The signing of highly disadvantageous Renville Agreement caused even greater instability within the Republican political structure. In Dutch-occupied West Java, Darul Islam guerrillas under Sekarmadji Maridjan Kartosuwirjo maintained their anti-Dutch resistance and repealed any loyalty to the Republic, they will cause a bloody insurgency in West Java and other areas in the first decades of independence. Prime Minister Sjarifuddin, who signed the agreement, was forced to resign on January 1948, and was replaced by Mohammad Hatta. Hatta cabinet's policy of rationalising the armed forces by demobilising large numbers of armed groups that proliferated the Republican areas, also caused severe disaffection. Leftist political elements, led by resurgent Indonesian Communist Party (PKI) under Musso took advantage of public disaffections by launching rebellion in Madiun, East Java, on 18 September 1948. Bloody fighting continued during late-September until end of October 1948, when the last communist bands were defeated and Musso shot dead. The communists have overestimated their potential to oppose the strong appeal of Sukarno amongst the population.
On 19 December 1948, to take advantage of the Republic's weak position following the communist rebellion, the Dutch launched Operatie Kraai, a second military invasion designed to crush the Republic once and for all. The invasion was initiated with an airborne assault on Republican capital Yogyakarta. Sukarno ordered the armed forces under Sudirman to launch guerilla campaign in the countryside, while he and other key leaders such as Hatta and Sjahrir allowed themselves to be taken prisoner by the Dutch. To ensure continuity of government, Sukarno sent a telegram to Sjafruddin Prawiranegara, providing him the mandate to lead an Emergency Government of the Republic of Indonesia (PDRI), based on the unoccupied hinterlands of West Sumatera, a position he kept until Sukarno was released on June 1949. The Dutch sent Sukarno and other captured Republican leaders to captivity in Prapat, in Dutch-occupied part of North Sumatera and later to the island of Bangka.

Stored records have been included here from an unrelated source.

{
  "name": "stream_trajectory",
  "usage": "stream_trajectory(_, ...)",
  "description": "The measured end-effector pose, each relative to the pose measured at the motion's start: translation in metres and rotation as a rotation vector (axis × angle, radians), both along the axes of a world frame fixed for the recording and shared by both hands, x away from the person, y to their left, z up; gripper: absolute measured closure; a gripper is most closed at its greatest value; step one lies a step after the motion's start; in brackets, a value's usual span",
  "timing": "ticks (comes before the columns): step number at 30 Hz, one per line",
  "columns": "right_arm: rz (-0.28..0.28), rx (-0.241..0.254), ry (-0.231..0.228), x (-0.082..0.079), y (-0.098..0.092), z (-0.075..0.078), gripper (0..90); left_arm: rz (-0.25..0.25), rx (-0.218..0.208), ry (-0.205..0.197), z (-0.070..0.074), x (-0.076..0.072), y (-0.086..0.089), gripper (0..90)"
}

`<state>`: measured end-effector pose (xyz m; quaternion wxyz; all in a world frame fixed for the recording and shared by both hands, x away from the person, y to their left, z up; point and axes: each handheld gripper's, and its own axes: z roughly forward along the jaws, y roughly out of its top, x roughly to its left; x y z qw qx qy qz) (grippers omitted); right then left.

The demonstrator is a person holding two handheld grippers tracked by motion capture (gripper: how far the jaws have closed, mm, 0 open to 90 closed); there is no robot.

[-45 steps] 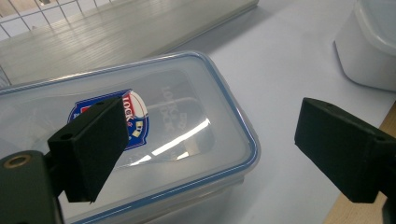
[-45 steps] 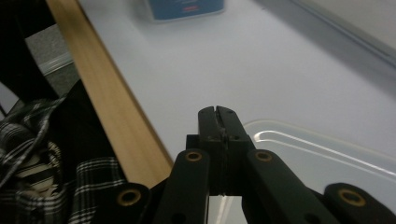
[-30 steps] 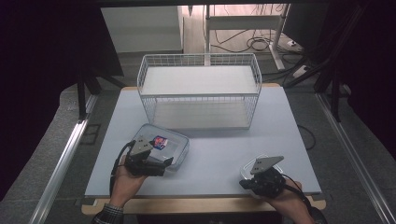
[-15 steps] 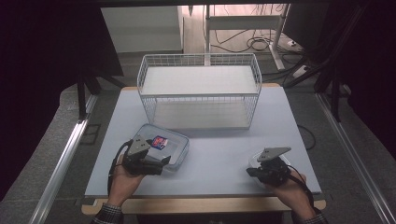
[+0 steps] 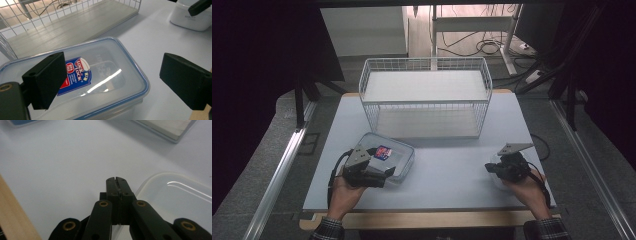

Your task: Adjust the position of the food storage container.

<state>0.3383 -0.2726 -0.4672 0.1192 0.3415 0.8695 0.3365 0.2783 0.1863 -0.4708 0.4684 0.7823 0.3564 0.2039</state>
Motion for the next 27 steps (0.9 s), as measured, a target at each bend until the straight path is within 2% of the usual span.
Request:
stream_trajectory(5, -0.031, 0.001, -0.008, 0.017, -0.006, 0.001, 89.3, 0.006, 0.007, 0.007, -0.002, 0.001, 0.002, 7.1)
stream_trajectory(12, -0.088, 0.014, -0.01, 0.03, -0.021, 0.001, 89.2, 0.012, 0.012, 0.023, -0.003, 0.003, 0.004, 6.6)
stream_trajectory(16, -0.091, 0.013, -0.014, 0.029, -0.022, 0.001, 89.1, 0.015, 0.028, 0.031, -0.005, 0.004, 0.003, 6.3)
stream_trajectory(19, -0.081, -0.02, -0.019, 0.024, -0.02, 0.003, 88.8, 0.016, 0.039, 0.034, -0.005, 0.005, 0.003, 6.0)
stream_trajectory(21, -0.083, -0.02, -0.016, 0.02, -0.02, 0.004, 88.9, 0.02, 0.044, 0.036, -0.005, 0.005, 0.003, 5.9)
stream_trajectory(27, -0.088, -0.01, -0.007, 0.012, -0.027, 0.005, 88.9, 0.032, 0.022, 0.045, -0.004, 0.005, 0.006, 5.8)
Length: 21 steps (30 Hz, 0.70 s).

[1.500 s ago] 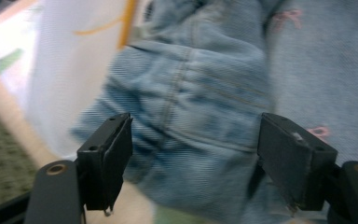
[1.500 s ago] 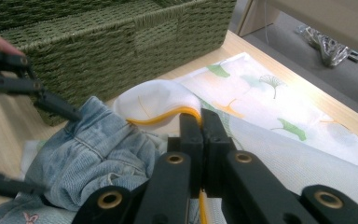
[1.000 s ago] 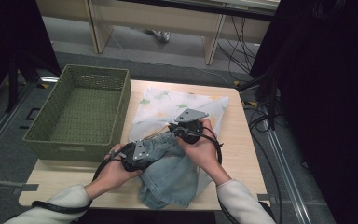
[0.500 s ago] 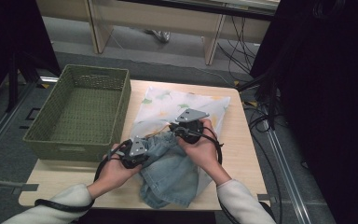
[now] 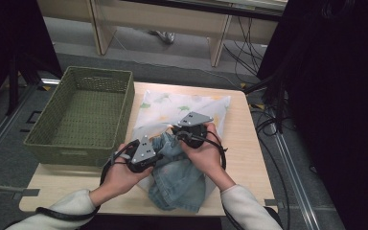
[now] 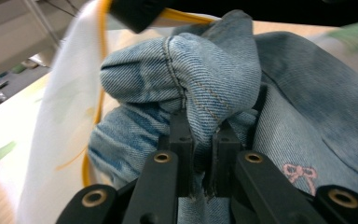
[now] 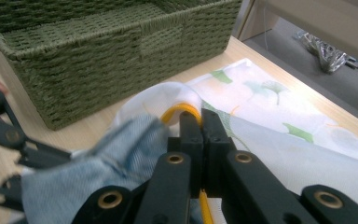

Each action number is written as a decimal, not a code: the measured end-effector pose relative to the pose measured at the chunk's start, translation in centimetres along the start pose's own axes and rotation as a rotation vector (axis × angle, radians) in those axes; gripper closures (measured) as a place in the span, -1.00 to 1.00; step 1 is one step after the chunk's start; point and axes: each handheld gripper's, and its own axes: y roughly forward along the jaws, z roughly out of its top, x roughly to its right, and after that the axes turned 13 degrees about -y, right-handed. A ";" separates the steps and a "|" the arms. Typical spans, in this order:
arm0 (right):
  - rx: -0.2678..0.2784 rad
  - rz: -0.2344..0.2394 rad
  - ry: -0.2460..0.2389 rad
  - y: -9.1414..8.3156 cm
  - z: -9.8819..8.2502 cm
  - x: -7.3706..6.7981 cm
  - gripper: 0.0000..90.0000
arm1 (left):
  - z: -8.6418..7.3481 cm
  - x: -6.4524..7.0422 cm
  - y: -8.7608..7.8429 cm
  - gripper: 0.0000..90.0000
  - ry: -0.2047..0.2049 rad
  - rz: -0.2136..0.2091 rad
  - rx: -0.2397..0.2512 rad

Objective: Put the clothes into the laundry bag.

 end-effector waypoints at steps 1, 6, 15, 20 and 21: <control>0.005 0.002 -0.003 0.0 0.0 0.0 1.00 | 0.0 0.1 0.3 0.82 0.004 -0.010 -0.006; 0.017 0.006 -0.011 -0.2 0.4 -0.3 1.00 | 0.1 -0.2 1.4 0.82 0.016 -0.014 -0.040; 0.033 0.012 -0.010 -0.7 0.7 -0.3 1.00 | 0.4 -1.6 2.7 0.82 0.020 0.073 -0.046; 0.044 0.014 -0.009 -0.9 0.9 -0.4 1.00 | 0.2 -2.2 3.5 0.81 0.008 0.140 -0.053; 0.041 0.017 -0.005 -0.9 0.9 -0.4 1.00 | -0.1 -2.3 3.8 0.81 0.013 0.153 -0.064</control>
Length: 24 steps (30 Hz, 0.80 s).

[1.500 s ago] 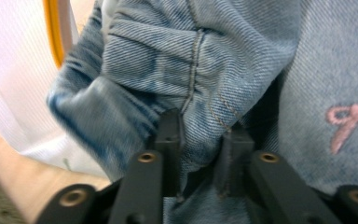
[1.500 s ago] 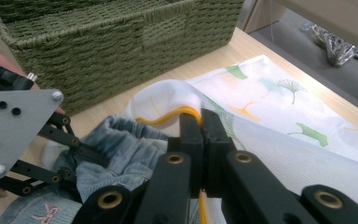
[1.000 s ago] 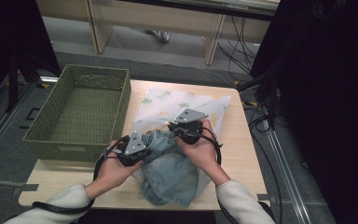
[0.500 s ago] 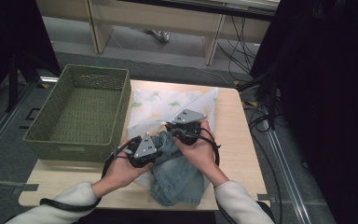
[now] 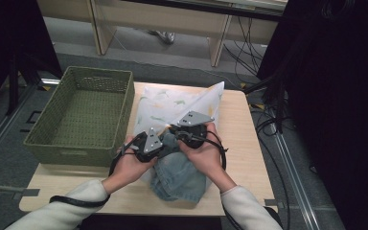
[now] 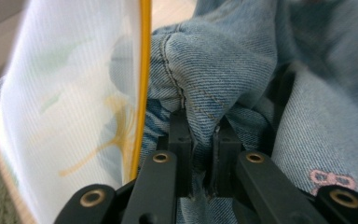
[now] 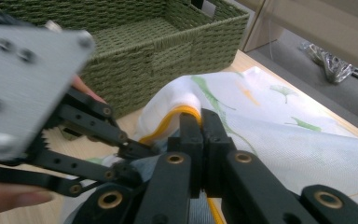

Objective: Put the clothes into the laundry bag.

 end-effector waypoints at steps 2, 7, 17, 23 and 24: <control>0.004 -0.003 -0.008 0.0 0.0 0.1 1.00 | -0.6 -0.1 0.7 0.80 0.009 0.017 -0.026; -0.019 0.004 0.007 0.3 -0.4 0.2 1.00 | -2.0 -0.2 2.1 0.79 0.028 0.035 -0.076; -0.050 0.001 0.012 0.8 -1.2 0.8 1.00 | -2.2 -0.2 1.7 0.62 0.044 0.014 -0.078; -0.057 -0.003 0.019 0.8 -1.5 1.1 1.00 | -1.2 0.0 -1.0 -0.01 0.050 -0.037 -0.016; -0.058 -0.004 0.019 0.8 -1.5 1.1 1.00 | -1.0 0.1 -1.6 -0.12 0.051 -0.045 0.004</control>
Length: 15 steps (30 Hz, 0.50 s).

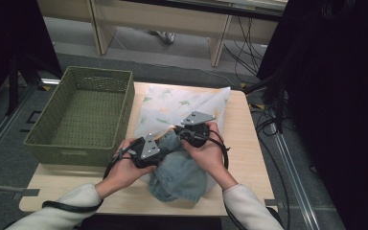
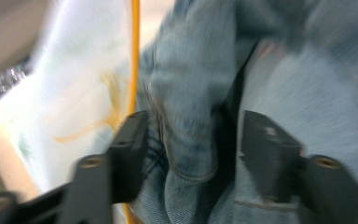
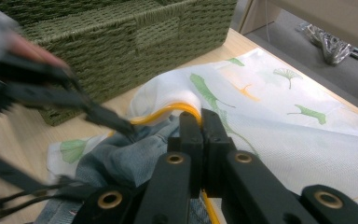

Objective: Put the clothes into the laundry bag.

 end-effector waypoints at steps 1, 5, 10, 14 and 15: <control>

The second Dutch invasion caused even more international outrage. United States, impressed by Indonesia's ability to defeat the 1948 communist challenge without outside help, threatened to cut-off Marshall Aid funds to Netherlands if military operations in Indonesia continued. TNI did not disintegrate and continued to wage guerilla resistance against the Dutch, most notably the assault on Dutch-held Yogyakarta led by Lieutenant-Colonel Suharto on 1 March 1949. Consequently, the Dutch were forced to sign the Roem-van Roijen Agreement on 7 May 1949. According to this treaty, the Dutch released the Republican leadership and returned the area surrounding Yogyakarta to Republican control on June 1949. This is followed by the Dutch-Indonesian Round Table Conference held in The Hague which led to the complete transfer of sovereignty by the Queen Juliana of the Netherlands to Indonesia, on 27 December 1949. On that day, Sukarno flew from Yogyakarta to Jakarta, making a triumphant speech at the steps of the governor-general's palace, immediately renamed the Merdeka Palace ("Independence Palace").